- Exercise directions -
Reproduce every line in the material below that holds "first".

- Source material -
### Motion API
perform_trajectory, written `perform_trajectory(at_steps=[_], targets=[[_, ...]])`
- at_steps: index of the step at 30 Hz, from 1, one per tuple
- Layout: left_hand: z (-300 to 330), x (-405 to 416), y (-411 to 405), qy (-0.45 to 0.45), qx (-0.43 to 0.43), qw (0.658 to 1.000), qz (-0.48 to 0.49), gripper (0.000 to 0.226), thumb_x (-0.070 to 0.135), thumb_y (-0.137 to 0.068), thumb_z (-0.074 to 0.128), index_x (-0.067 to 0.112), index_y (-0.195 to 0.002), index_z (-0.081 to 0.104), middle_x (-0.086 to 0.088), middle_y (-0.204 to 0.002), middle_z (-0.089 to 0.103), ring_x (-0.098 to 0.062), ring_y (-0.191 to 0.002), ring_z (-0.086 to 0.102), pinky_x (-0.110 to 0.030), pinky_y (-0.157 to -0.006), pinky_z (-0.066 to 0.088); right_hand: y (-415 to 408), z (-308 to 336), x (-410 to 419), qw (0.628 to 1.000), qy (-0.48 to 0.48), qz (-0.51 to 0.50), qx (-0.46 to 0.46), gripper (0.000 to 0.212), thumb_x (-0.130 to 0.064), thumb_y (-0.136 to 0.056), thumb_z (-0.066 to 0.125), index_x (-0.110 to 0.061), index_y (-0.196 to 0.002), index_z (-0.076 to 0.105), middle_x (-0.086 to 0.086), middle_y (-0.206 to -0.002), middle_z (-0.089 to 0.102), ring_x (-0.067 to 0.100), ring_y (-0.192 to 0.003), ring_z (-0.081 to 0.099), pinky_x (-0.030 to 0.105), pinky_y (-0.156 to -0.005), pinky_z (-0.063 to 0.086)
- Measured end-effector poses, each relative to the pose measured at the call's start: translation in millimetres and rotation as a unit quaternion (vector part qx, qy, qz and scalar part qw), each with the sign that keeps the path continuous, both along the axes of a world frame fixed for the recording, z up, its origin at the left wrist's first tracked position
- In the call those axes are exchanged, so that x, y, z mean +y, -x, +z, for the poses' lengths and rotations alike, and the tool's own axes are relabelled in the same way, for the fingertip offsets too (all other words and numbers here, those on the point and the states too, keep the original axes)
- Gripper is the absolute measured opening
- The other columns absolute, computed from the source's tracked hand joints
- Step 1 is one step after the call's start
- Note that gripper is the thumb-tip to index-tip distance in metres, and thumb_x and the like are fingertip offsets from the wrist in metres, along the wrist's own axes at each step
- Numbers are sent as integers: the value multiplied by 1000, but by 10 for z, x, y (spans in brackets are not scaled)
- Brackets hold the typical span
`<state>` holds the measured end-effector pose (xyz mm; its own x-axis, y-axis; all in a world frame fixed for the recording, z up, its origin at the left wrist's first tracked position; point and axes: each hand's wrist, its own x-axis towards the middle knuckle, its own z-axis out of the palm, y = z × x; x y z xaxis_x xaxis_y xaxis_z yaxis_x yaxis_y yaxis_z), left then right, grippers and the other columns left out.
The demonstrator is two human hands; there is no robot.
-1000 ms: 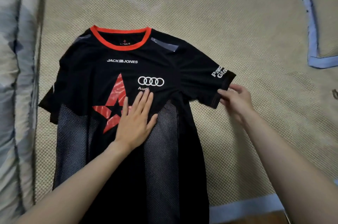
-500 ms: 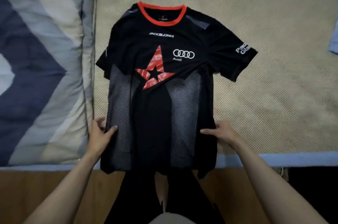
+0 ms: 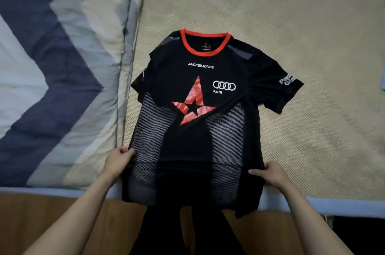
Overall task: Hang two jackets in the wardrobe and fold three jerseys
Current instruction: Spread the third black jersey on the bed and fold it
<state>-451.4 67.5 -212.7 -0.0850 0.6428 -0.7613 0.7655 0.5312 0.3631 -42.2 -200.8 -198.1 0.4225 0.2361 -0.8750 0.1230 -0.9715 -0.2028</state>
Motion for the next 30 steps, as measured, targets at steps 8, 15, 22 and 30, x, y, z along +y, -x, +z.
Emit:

- Response to the exercise -
- Measured end-effector poses, each relative to the pose measured at the call's start: translation in millimetres and rotation as a unit quaternion (vector part qx, qy, qz and scalar part qw), each with the sign that keeps the path continuous, both along the axes of a world frame fixed for the recording, z up, its origin at the left wrist's first tracked position
`<state>` holds the measured end-effector pose (xyz mm; its own x-axis, y-axis; all in a world frame fixed for the recording, z up, its origin at the left wrist's first tracked position; point and axes: each hand's wrist, its own x-axis towards the middle knuckle, its own z-axis out of the palm, y = z × x; x y z xaxis_x xaxis_y xaxis_z yaxis_x yaxis_y yaxis_z), left then right, grippers and the other columns left out.

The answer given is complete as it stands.